There was much work to be done: the police to be appointed, the water supply to be attended to, electrical power to be restored, sanitation to be established, starving people to be fed. In fact, within a few days Lawrence had set running a system which endured for the next two years. An Australian doctor asked him to attend to the Turkish barracks, which was now a makeshift hospital without a single medical orderly, and packed with dead and dying men. Lawrence realized that it had been forgotten, went to inspect it himself, and was appalled. The floor was littered with dozens of bloated, putrefying corpses, lying in stinking pools of blood and excrement. Many of them were only freshly dead, and most had been gnawed by rats. Hearing a faint sighing, Lawrence lifted his robe and walked through the bodies to find a ward full of dying men who implored him for mercy. Quickly he commandeered some Turkish prisoners, who went about burying the dead in a common grave in the nearby garden. That night he started out of sleep, sweating and trembling with the memory of the dead bodies, and the following day he returned to the hospital to find things a little better: one room had been cleaned and disinfected ready to house the most serious cases, and there were medical orderlies present. Suddenly he was confronted by a British major of the Medical Corps, who asked if he was in charge. ‘In a way, I suppose I am,’ Lawrence replied.

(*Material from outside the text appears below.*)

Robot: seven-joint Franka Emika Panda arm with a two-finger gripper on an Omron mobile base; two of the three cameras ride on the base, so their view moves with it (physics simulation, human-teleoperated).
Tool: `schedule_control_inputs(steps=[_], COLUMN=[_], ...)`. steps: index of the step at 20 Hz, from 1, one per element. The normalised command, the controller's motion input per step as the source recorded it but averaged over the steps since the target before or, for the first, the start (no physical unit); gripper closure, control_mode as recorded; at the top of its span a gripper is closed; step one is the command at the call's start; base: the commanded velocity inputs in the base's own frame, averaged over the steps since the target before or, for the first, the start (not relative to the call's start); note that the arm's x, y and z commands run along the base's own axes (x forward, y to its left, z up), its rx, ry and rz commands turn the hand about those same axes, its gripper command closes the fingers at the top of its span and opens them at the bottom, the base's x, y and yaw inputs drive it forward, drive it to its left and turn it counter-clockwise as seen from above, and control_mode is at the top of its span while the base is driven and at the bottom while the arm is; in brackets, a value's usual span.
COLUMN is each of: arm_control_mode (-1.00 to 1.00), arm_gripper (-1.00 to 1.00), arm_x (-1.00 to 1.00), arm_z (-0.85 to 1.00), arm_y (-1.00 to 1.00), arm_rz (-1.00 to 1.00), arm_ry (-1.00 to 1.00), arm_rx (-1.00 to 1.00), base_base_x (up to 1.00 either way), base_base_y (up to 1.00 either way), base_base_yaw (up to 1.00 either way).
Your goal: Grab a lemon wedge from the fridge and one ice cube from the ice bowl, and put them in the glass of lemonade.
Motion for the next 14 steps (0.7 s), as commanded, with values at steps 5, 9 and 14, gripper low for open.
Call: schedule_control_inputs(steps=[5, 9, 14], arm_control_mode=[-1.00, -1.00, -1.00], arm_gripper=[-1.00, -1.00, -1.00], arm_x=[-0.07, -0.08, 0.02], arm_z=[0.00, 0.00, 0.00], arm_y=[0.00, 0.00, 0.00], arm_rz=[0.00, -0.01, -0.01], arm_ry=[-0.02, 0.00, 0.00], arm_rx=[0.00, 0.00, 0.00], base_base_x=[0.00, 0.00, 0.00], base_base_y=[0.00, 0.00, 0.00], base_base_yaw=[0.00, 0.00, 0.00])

‘Scandalous, disgraceful, outrageous,’ the Major said. ‘You ought to be shot!’

Lawrence cackled with laughter, wondering what the officer would have thought had he been present the previous day. The Major muttered, ‘Bloody brute,’ smacked Lawrence across the face, and stalked off. All the fear, loathing and hypocrisy that Lawrence had borne for two years seemed to be expressed in those words ‘Bloody brute’ – ‘in my heart I felt he was right,’ he wrote, ‘and that everyone who pushed through to success a rebellion of the weak against their masters must come out of it so stained in estimation that afterward nothing in the world could make him feel clean.’ 36

Lawrence returned to the Victoria Hotel to find that Allenby had arrived. He was closely followed by Feisal, who had ridden into the city at the gallop to a tumultuous welcome. It was at the hotel that the Sharif and the General met for the first time, with Lawrence as their interpreter – precisely the role he had created and envisaged for himself over the past eighteen months. Allenby explained to Feisal that he was to have control of Syria, with the exception of Palestine and the Lebanon, but only under the guidance of the French. He informed him that he would continue to work with Lawrence as liaison, but that he would shortly be given a French liaison officer in addition. Feisal objected in no uncertain terms: he would not accept a French liaison officer, would not accept French guidance, and did not recognize French authority in the Lebanon. He also said that Allenby’s liaison officer – Lawrence – had informed him that the Arabs were to have all of Syria apart from Palestine. Allenby, astonished, inquired whether Lawrence had oudined to the Sharif the French claim to the Lebanon. Lawrence replied untruthfully that he had not. Allenby concluded that since Feisal was a Lieutenant-General under his command, he must obey orders at least for the time being.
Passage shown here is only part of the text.